Start of Data excerpts

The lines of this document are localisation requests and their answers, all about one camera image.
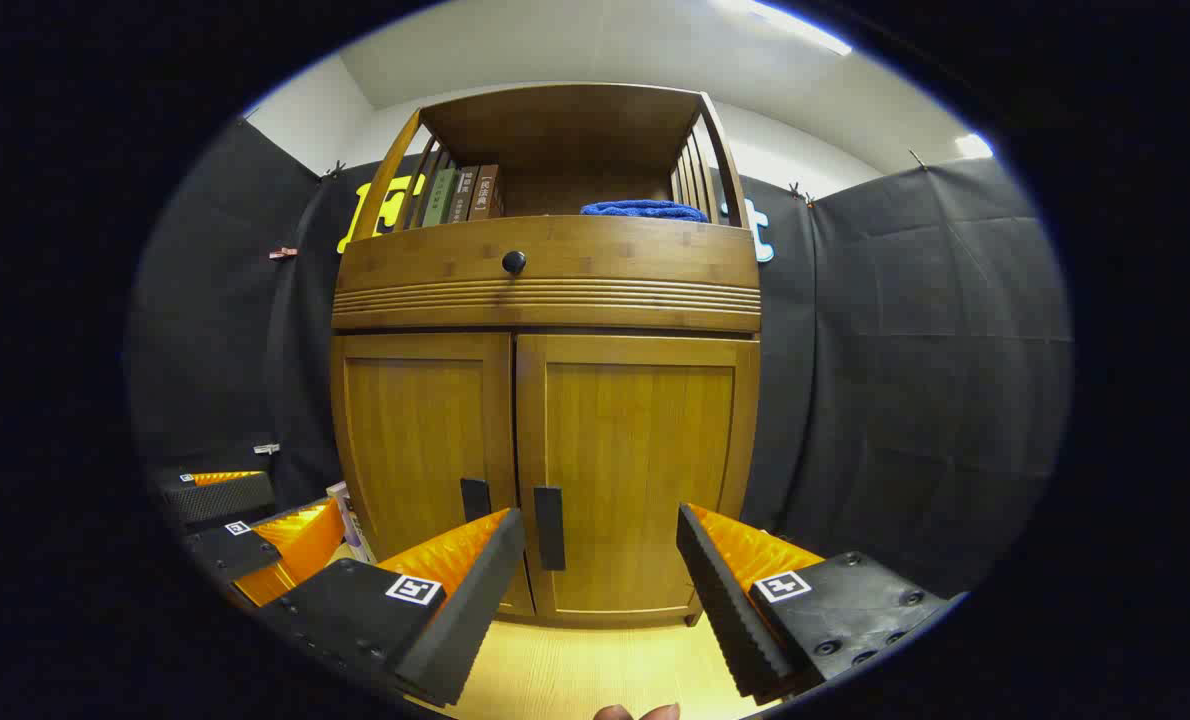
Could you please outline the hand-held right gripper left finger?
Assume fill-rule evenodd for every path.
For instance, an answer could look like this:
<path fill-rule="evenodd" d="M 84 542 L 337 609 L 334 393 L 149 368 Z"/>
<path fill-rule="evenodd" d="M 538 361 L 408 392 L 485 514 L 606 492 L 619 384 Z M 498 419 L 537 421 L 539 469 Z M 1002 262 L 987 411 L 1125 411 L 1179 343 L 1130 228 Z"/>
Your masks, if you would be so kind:
<path fill-rule="evenodd" d="M 389 561 L 333 562 L 255 616 L 371 691 L 455 705 L 516 574 L 522 543 L 521 511 L 491 512 Z"/>

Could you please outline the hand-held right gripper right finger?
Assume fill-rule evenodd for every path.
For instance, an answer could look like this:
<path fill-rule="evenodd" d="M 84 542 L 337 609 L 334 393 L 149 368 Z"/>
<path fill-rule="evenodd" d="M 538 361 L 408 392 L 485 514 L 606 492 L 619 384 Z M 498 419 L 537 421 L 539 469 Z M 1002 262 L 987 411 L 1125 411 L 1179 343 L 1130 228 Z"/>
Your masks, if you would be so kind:
<path fill-rule="evenodd" d="M 956 606 L 865 553 L 822 557 L 694 503 L 676 543 L 737 691 L 759 703 L 843 682 Z"/>

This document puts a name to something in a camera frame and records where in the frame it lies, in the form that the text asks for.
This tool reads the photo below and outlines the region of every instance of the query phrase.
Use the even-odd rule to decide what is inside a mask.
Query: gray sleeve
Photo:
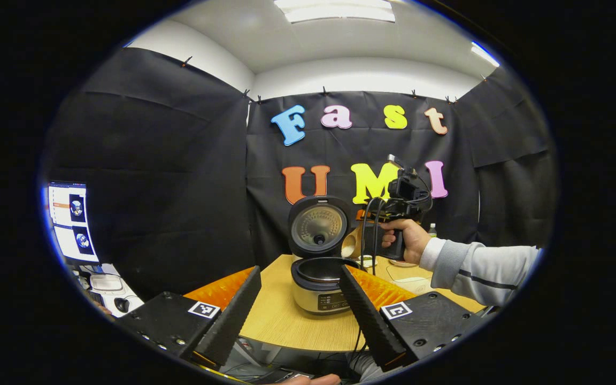
[[[447,288],[482,305],[505,305],[527,278],[536,247],[486,247],[446,241],[438,254],[431,287]]]

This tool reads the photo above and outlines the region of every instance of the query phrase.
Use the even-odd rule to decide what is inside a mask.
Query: keyboard
[[[92,298],[93,300],[95,300],[96,302],[98,302],[99,305],[104,305],[103,304],[103,297],[101,297],[101,294],[97,293],[97,292],[93,292],[90,290],[87,290],[87,293],[90,295],[90,298]]]

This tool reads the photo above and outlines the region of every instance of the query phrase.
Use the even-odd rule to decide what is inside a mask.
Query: rice cooker
[[[311,314],[334,314],[349,309],[339,277],[342,265],[360,268],[341,257],[350,233],[349,205],[329,195],[305,197],[289,211],[289,247],[298,257],[291,264],[291,292],[296,304]]]

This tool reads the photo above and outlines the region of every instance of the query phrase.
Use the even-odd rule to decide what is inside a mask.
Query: rice cooker control panel
[[[349,307],[342,292],[318,295],[318,310],[337,310]]]

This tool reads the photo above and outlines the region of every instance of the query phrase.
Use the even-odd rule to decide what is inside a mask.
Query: letter a
[[[347,129],[353,125],[353,122],[350,121],[349,109],[342,105],[328,105],[325,107],[325,113],[327,115],[320,119],[320,122],[325,127],[338,126],[341,129]]]

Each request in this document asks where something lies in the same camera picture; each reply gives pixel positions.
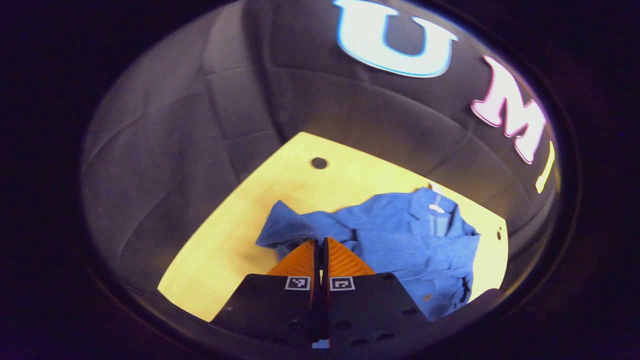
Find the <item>yellow table surface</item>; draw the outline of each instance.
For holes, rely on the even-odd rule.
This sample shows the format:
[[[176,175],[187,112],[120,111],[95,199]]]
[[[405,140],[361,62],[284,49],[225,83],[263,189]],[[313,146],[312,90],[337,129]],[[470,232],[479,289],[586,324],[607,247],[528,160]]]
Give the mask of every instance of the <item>yellow table surface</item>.
[[[328,166],[314,168],[311,159],[316,157],[324,158]],[[470,299],[499,288],[508,257],[503,218],[405,168],[299,133],[215,209],[167,268],[158,290],[176,306],[211,321],[247,274],[265,274],[277,264],[275,251],[256,246],[255,240],[278,200],[300,214],[334,212],[376,194],[408,193],[421,187],[457,202],[462,217],[481,234]]]

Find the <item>screw hole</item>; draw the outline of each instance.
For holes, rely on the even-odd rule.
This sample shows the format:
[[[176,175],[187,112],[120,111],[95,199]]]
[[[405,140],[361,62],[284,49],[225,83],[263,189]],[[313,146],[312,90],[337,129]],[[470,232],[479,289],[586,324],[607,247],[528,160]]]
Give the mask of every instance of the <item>screw hole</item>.
[[[367,339],[356,339],[351,342],[351,347],[359,347],[368,343]]]
[[[418,311],[415,309],[415,307],[410,307],[407,310],[403,310],[402,314],[405,315],[415,315]]]
[[[393,337],[394,337],[394,335],[393,335],[393,334],[388,334],[388,333],[380,334],[380,335],[376,338],[376,341],[387,340],[387,339],[390,339],[390,338],[393,338]]]
[[[326,168],[327,162],[325,159],[322,159],[322,158],[313,158],[311,160],[311,165],[318,170],[322,170]]]
[[[338,330],[346,330],[351,328],[351,323],[348,321],[343,321],[335,324],[335,328]]]

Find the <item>pink letter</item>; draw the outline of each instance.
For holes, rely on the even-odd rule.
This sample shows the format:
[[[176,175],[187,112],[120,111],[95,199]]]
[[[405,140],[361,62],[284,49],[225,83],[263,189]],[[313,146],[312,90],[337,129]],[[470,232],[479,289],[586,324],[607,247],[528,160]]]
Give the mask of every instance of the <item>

End of Data excerpts

**Exercise description**
An exact restatement of every record is required. Omit the images.

**Response to the task**
The lines of this document are localisation requests and their answers, all about one camera image.
Could you please outline the hand-held right gripper left finger?
Assume fill-rule evenodd for every path.
For instance, an answer could look like this:
<path fill-rule="evenodd" d="M 84 542 L 337 609 L 334 393 L 149 368 Z"/>
<path fill-rule="evenodd" d="M 538 361 L 408 392 L 485 514 L 606 492 L 619 384 Z M 498 419 L 537 421 L 539 469 Z M 1002 262 L 987 411 L 1125 411 L 1179 343 L 1130 228 Z"/>
Your masks, if you would be so kind:
<path fill-rule="evenodd" d="M 389 561 L 333 562 L 255 616 L 371 691 L 455 705 L 516 574 L 522 543 L 521 511 L 491 512 Z"/>

Could you please outline the hand-held right gripper right finger?
Assume fill-rule evenodd for every path.
For instance, an answer could look like this:
<path fill-rule="evenodd" d="M 84 542 L 337 609 L 334 393 L 149 368 Z"/>
<path fill-rule="evenodd" d="M 538 361 L 408 392 L 485 514 L 606 492 L 619 384 Z M 498 419 L 537 421 L 539 469 Z M 1002 262 L 987 411 L 1125 411 L 1179 343 L 1130 228 Z"/>
Your masks, if you would be so kind:
<path fill-rule="evenodd" d="M 956 606 L 865 553 L 822 557 L 694 503 L 676 543 L 737 691 L 759 703 L 843 682 Z"/>

This document puts a name to something in a camera frame and records where in the frame it lies, in the form that the text asks for.
This tool reads the photo below and outlines the region of every instance of the query phrase.
Use the even-odd rule to decide what is inside a mask.
Query: gray sleeve
Photo:
[[[447,288],[482,305],[505,305],[527,278],[536,247],[486,247],[446,241],[438,254],[431,287]]]

This tool reads the photo above and outlines the region of every instance of the query phrase.
Use the even-odd rule to decide what is inside a mask.
Query: keyboard
[[[92,298],[93,300],[95,300],[96,302],[98,302],[99,305],[104,305],[103,304],[103,297],[101,297],[101,294],[97,293],[97,292],[93,292],[90,290],[87,290],[87,293],[90,295],[90,298]]]

This tool reads the photo above and outlines the region of every instance of the query phrase.
Use the even-odd rule to decide what is inside a mask.
Query: rice cooker
[[[311,314],[334,314],[349,309],[339,277],[342,265],[360,268],[341,257],[350,233],[349,205],[329,195],[305,197],[289,211],[289,247],[298,257],[291,264],[291,292],[296,304]]]

This tool reads the photo above and outlines the region of every instance of the query phrase.
Use the even-odd rule to decide what is inside a mask.
Query: rice cooker control panel
[[[349,307],[342,292],[318,295],[318,310],[337,310]]]

This tool reads the photo above and outlines the region of every instance of the query phrase.
Use the even-odd rule to decide what is inside a mask.
Query: letter a
[[[347,129],[353,125],[353,122],[350,121],[349,109],[342,105],[328,105],[325,107],[325,113],[327,115],[320,119],[320,122],[325,127],[338,126],[341,129]]]

Each request in this document asks where something lies in the same camera picture; each reply gives pixel positions.
Find the <item>yellow table surface</item>; draw the outline of each instance.
For holes, rely on the even-odd rule.
This sample shows the format:
[[[176,175],[187,112],[120,111],[95,199]]]
[[[405,140],[361,62],[284,49],[225,83],[263,189]],[[313,146],[312,90],[337,129]],[[470,232],[479,289],[586,324],[607,247],[528,160]]]
Give the mask of every instance of the <item>yellow table surface</item>.
[[[328,166],[314,168],[311,159],[316,157],[324,158]],[[470,299],[499,288],[508,257],[503,218],[405,168],[299,133],[215,209],[167,268],[158,290],[176,306],[211,321],[247,274],[265,274],[277,264],[275,251],[256,246],[255,240],[278,200],[300,214],[334,212],[376,194],[408,193],[421,187],[457,202],[462,217],[481,234]]]

Find the <item>screw hole</item>; draw the outline of each instance.
For holes, rely on the even-odd rule.
This sample shows the format:
[[[176,175],[187,112],[120,111],[95,199]]]
[[[405,140],[361,62],[284,49],[225,83],[263,189]],[[313,146],[312,90],[337,129]],[[470,232],[479,289],[586,324],[607,247],[528,160]]]
Give the mask of every instance of the <item>screw hole</item>.
[[[367,339],[356,339],[351,342],[351,347],[359,347],[368,343]]]
[[[418,311],[415,309],[415,307],[410,307],[407,310],[403,310],[402,314],[405,315],[415,315]]]
[[[393,337],[394,337],[394,335],[393,335],[393,334],[388,334],[388,333],[380,334],[380,335],[376,338],[376,341],[387,340],[387,339],[390,339],[390,338],[393,338]]]
[[[326,168],[327,162],[325,159],[322,159],[322,158],[313,158],[311,160],[311,165],[318,170],[322,170]]]
[[[338,330],[346,330],[351,328],[351,323],[348,321],[343,321],[335,324],[335,328]]]

Find the <item>pink letter</item>; draw the outline of each instance.
For holes, rely on the even-odd rule.
This sample shows the format:
[[[176,175],[187,112],[120,111],[95,199]]]
[[[405,140],[361,62],[284,49],[225,83],[263,189]],[[313,146],[312,90],[337,129]],[[470,232],[479,289],[586,324],[607,247],[528,160]]]
Give the mask of every instance of the <item>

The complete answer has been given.